NT schools to save $1 million

Change in state law reduces interest rate on 2011 capital project

By Michael Regan michael.regan@tonawanda-news.com
The Tonawanda News

Tonawanda News — A change in state law will save the North Tonawanda School District more than $1 million next year, potentially doing away with the prospect of staff cuts, district officials said.

Assistant Superintendent Alan Getter said a large portion of a $48 million capital project completed in 2011 was financed through short-term, low-interest Bond Anticipation Notes, a financial maneuver district officials had believed would end this year because “by law you have to have to go to long-term borrowing”after a period of three to four years.  

“Eventually we have to do that but right now there’s a change in law that allows us to do one more year,” Getter said. 

The unplanned savings are significant at a time when cuts to state and federal funding have school districts on edge, though a portion of the $48 million capital project did receive some financial backing out of Albany. The district has also paid some of its project down over the last four years leaving it with a $35.3 million debt.

The current interest rate on the bond is currently set at 0.43 percent, with long-term serial bonds currently locked in at 3.5 percent, Getter said. 

“If you multiply 3.5 percent by $35 million your interest would be $1.225 million,” Getter said. “But if you can borrow from Bond Anticipation Notes it equals to $175,000. So it’s about a million dollar difference.” 

New York state law allows the use of lower bond rates for five to seven years, Getter said, with talks now circulating in the state Legislature about whether to extend the offering.
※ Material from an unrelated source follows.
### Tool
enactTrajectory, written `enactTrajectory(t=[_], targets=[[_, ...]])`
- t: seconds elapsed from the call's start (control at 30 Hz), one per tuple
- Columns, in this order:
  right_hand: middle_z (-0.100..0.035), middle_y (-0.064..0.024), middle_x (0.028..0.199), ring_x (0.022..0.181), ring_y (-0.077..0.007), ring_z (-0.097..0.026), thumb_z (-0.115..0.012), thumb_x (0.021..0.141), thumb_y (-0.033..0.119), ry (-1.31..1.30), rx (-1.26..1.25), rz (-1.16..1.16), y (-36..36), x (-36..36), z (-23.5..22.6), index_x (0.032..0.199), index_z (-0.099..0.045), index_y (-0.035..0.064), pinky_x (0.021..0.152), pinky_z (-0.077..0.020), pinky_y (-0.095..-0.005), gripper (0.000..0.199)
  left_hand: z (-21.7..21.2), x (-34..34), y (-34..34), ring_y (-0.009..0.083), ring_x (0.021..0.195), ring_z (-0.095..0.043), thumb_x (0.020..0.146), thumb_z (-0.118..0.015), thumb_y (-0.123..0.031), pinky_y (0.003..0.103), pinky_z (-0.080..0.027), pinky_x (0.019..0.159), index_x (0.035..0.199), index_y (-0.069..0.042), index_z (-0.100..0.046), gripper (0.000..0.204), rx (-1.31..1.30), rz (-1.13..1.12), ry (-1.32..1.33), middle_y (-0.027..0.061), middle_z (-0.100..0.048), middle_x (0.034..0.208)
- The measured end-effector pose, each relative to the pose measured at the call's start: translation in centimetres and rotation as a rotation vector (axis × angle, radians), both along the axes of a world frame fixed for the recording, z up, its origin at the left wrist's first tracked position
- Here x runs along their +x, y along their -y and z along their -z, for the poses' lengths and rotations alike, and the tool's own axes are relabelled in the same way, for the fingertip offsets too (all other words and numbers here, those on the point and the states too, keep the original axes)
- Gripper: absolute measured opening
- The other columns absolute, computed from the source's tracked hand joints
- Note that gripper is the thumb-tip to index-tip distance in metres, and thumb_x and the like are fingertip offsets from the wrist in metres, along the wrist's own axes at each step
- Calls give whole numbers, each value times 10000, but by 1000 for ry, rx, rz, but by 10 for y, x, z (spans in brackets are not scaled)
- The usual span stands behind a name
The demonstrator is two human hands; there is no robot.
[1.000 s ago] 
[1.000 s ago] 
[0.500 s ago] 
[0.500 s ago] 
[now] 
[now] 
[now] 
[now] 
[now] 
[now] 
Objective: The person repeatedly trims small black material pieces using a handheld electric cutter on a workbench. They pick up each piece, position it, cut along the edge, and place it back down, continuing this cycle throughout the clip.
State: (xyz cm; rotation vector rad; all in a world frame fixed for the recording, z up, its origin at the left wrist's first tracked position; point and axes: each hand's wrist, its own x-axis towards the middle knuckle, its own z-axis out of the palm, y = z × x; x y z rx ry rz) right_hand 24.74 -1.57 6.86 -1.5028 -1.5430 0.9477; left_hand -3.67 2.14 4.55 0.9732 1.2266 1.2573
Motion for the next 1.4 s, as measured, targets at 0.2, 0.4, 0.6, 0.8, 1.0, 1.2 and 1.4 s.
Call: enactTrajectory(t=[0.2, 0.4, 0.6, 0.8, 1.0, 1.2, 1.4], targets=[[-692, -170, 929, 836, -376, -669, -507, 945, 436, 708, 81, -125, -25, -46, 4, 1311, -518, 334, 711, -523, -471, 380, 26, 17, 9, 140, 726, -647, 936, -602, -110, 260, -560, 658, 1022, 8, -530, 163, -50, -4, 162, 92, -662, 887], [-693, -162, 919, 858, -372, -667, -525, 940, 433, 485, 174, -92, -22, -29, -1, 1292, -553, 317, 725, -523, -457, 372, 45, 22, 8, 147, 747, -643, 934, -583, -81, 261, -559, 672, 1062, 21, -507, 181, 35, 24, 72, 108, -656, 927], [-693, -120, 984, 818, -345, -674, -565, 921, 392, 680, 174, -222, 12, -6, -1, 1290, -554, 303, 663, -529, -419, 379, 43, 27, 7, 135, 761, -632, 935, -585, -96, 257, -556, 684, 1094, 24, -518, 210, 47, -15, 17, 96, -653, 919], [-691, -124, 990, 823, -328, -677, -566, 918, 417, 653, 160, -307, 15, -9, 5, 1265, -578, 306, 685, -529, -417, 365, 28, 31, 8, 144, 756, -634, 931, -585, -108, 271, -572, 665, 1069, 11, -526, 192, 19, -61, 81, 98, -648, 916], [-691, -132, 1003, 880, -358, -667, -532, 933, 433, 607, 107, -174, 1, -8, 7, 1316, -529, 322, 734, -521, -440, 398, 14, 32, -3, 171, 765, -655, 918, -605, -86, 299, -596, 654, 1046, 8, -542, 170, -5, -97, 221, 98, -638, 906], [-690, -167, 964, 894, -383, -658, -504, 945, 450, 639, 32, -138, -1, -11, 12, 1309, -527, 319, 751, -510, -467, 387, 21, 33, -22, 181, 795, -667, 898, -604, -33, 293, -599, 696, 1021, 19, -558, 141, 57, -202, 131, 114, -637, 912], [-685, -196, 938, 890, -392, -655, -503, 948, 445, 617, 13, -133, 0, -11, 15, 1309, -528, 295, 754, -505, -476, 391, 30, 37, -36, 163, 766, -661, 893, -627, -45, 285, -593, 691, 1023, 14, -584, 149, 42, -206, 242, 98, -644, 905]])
But because the district began the project before the law was an enacted, there was no guarantee that the low interest bonds would be an option the district could continue beyond a few years. That changed in August when officials received word the low interest rates would be extended. 

“Four or five years ago there was a rush to get projects in because they were funding them at a higher rate,” said Superintendent Greg Woytila. “Now they’re not doing that so much, allowing the lower rates. It’s a lot of money.” 
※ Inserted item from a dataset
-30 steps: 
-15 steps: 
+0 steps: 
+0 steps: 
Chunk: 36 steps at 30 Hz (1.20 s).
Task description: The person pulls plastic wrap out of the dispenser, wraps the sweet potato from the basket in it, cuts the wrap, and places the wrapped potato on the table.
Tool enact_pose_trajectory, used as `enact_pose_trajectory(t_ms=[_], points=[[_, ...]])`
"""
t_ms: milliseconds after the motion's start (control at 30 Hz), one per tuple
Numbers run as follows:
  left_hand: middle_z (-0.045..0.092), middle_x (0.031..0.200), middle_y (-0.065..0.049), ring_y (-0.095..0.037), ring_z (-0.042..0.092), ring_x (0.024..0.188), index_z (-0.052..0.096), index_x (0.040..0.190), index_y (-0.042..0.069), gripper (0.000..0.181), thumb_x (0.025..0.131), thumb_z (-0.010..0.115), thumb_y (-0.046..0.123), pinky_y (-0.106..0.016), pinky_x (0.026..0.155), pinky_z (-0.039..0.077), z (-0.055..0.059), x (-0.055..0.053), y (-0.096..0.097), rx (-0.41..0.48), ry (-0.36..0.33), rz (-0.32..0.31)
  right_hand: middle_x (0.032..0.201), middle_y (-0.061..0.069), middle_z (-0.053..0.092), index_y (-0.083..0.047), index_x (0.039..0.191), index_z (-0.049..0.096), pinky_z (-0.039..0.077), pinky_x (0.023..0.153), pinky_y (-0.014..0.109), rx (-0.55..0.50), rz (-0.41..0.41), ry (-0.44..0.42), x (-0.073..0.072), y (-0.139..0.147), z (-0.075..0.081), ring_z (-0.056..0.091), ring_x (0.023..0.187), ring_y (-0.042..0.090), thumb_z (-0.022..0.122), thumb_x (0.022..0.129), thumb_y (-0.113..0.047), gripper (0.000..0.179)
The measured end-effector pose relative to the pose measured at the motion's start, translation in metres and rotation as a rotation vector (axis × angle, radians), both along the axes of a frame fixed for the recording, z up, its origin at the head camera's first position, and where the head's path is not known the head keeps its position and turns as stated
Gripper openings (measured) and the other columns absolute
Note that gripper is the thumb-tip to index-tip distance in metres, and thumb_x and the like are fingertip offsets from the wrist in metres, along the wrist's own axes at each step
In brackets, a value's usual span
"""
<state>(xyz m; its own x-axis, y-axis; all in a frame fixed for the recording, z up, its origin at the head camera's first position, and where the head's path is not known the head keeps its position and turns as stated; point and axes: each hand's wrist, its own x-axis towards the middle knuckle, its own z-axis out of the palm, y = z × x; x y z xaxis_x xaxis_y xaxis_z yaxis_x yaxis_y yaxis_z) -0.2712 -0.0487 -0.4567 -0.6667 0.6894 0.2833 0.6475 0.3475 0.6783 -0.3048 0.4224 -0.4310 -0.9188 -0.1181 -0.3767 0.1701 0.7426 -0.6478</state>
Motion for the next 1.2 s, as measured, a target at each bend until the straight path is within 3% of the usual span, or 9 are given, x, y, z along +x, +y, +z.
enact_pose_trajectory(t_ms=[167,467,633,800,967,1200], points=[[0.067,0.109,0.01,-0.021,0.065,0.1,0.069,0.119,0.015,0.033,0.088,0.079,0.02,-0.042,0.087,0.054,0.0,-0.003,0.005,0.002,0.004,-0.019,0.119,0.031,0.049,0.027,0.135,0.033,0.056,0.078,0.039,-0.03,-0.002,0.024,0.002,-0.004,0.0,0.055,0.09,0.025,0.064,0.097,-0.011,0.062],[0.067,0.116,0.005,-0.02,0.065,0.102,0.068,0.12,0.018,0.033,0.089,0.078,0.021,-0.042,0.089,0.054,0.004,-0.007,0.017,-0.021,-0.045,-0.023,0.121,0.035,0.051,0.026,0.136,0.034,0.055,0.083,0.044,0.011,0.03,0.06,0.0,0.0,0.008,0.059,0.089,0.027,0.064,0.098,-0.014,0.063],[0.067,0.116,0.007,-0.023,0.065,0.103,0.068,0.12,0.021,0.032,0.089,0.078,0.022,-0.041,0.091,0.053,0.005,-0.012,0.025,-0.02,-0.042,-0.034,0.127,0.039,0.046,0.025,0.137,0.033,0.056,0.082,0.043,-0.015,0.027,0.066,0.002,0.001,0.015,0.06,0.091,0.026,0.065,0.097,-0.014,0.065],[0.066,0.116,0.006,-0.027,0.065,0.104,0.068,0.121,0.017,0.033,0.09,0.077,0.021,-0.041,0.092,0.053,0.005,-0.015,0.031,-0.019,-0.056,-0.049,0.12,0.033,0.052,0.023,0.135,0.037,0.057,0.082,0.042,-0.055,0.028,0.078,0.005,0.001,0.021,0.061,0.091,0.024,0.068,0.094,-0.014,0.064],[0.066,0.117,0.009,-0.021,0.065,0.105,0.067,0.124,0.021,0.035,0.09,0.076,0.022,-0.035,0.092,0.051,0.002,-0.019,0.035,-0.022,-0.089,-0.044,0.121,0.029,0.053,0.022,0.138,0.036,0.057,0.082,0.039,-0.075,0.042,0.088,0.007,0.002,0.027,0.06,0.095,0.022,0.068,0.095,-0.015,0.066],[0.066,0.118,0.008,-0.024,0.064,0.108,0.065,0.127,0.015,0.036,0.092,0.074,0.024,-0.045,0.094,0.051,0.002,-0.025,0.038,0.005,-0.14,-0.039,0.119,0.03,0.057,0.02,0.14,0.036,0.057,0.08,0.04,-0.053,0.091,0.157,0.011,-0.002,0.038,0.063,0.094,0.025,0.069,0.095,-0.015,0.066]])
The district will not see the savings until 2014, when budget talks again kick into high gear in what has become a tumultuous process of staff and program cuts. Woytila said the announcement will allow his administration and the Board of Education to breath easier, as it looks to stabilize district finances after several difficult years. Board members approved the extension of the lower interest rates Wednesday. 

“It would have meant teacher cuts and we’re hoping we won’t have to cut a million in staffing to save on interest,” he said. 

The district will push to keep the lower rate next year as well, though it will be a game of wait-and-see, Getter said.

“Because they are funding less projects this is a way to help,” Woytila added. “It’s good for us, it’s good for a lot of districts.”